WHAT THE TASK REQUIRES ::
Read the data line by line and say how many lines contain the string "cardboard", giving the number alone.

-- Opening Marker --

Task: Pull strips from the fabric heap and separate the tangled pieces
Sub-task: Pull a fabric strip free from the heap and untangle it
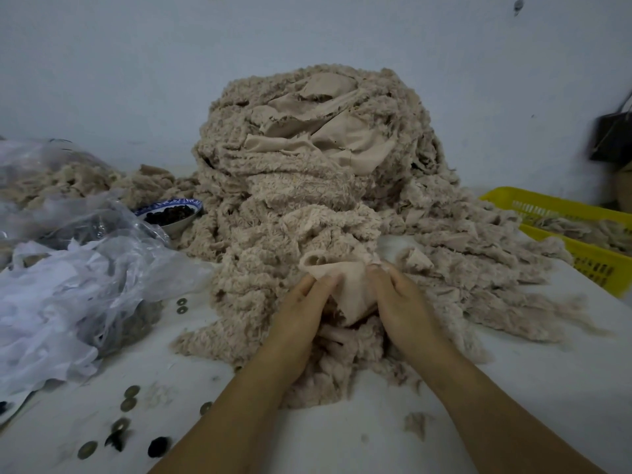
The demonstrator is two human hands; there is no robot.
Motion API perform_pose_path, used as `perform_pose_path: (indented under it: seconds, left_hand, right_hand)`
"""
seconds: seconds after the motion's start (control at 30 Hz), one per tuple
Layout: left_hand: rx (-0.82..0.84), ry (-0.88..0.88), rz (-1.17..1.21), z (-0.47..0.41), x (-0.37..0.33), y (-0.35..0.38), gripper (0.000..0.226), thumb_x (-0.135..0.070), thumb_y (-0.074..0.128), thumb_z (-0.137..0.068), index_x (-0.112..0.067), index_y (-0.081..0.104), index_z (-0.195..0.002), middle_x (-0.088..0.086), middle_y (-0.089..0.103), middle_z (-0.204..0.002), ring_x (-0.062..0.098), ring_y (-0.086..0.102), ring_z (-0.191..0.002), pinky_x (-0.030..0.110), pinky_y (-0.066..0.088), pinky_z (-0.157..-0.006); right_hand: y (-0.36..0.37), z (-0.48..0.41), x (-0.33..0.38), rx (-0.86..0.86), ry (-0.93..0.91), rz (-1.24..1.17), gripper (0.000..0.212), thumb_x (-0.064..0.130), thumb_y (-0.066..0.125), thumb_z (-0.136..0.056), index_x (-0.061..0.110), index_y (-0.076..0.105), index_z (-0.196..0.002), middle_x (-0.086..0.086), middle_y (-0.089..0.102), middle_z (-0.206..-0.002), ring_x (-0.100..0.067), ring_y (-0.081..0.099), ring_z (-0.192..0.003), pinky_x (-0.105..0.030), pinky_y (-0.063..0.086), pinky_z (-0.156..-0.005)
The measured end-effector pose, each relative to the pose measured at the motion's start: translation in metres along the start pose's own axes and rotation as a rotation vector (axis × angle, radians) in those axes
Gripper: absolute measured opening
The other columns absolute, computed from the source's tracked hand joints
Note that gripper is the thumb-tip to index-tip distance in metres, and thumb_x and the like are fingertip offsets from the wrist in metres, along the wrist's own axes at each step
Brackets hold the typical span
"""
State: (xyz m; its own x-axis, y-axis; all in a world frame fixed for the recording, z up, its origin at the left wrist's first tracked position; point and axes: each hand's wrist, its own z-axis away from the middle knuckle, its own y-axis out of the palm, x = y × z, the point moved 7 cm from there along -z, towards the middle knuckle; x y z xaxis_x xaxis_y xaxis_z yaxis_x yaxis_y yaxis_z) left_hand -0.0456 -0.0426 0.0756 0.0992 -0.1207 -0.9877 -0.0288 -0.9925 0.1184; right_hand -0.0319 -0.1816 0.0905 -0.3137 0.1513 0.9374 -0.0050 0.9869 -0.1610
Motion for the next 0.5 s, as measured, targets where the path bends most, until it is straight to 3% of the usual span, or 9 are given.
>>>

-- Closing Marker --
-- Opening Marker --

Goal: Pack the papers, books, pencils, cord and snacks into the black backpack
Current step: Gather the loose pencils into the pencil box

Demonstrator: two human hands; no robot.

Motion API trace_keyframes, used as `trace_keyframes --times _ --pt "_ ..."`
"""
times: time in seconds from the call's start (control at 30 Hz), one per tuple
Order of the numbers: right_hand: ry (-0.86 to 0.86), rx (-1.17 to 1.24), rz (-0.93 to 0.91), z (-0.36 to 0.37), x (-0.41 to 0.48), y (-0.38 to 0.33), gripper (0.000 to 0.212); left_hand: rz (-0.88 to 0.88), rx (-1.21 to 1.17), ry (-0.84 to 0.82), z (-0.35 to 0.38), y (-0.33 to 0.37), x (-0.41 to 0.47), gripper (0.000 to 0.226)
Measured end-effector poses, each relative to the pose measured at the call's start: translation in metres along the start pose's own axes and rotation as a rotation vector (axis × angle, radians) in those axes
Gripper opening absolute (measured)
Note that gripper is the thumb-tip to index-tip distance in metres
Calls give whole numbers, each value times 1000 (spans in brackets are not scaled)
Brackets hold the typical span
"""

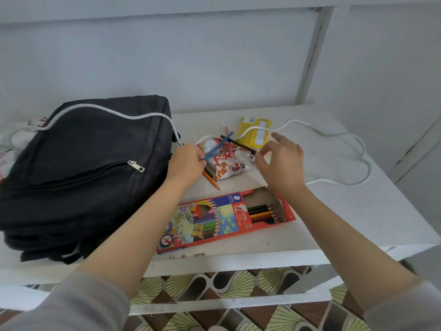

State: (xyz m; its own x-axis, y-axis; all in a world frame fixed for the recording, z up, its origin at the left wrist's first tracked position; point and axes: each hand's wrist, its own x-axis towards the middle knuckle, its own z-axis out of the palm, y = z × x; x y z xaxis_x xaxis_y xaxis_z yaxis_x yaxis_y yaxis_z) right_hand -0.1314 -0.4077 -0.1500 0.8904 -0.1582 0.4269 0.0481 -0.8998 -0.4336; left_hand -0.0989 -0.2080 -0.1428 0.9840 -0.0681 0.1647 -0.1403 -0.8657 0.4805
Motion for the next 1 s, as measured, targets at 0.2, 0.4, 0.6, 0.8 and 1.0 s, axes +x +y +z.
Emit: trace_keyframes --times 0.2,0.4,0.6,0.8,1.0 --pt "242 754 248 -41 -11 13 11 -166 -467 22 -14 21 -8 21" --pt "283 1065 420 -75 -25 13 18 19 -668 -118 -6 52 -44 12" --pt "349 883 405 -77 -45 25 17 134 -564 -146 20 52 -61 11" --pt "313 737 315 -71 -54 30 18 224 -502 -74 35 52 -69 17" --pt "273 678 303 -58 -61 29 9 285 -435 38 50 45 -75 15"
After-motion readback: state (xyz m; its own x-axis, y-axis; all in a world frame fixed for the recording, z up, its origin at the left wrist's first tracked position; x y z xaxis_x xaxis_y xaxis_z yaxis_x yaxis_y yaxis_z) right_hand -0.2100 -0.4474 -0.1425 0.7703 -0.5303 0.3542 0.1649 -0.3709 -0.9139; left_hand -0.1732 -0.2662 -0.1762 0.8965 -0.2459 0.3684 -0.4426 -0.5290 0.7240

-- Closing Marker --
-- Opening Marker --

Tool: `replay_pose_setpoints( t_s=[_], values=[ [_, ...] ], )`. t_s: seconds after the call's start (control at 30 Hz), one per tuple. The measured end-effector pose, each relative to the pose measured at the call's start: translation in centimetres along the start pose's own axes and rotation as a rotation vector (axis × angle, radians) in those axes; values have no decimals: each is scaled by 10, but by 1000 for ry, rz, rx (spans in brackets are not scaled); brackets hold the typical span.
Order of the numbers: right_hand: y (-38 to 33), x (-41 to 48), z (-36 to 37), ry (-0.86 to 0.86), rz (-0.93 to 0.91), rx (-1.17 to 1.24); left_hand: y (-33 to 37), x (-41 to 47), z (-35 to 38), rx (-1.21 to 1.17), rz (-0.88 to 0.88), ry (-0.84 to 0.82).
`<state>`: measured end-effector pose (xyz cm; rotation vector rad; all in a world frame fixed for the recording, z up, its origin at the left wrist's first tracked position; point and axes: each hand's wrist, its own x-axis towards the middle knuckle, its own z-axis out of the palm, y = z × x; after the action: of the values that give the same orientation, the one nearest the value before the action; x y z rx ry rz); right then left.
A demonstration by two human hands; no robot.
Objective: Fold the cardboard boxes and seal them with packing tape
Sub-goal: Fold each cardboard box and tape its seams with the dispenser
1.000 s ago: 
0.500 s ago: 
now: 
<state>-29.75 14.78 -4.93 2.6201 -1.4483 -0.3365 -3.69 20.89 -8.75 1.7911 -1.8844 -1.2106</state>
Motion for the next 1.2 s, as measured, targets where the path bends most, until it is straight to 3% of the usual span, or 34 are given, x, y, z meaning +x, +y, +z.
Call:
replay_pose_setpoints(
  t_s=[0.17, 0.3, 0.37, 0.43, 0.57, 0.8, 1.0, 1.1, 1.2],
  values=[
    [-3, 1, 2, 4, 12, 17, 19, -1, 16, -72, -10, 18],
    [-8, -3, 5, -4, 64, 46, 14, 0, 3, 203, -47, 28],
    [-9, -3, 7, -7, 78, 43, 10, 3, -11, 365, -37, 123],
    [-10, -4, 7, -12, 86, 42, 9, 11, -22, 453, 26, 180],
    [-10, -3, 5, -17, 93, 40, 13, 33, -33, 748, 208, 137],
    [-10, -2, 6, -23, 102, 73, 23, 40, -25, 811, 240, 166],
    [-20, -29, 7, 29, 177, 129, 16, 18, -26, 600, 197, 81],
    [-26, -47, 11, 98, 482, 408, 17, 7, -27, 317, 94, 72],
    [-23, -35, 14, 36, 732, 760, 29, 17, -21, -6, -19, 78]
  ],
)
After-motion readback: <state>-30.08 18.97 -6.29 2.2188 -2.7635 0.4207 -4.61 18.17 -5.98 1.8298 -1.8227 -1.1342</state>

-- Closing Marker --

WRITTEN SOLUTION ::
2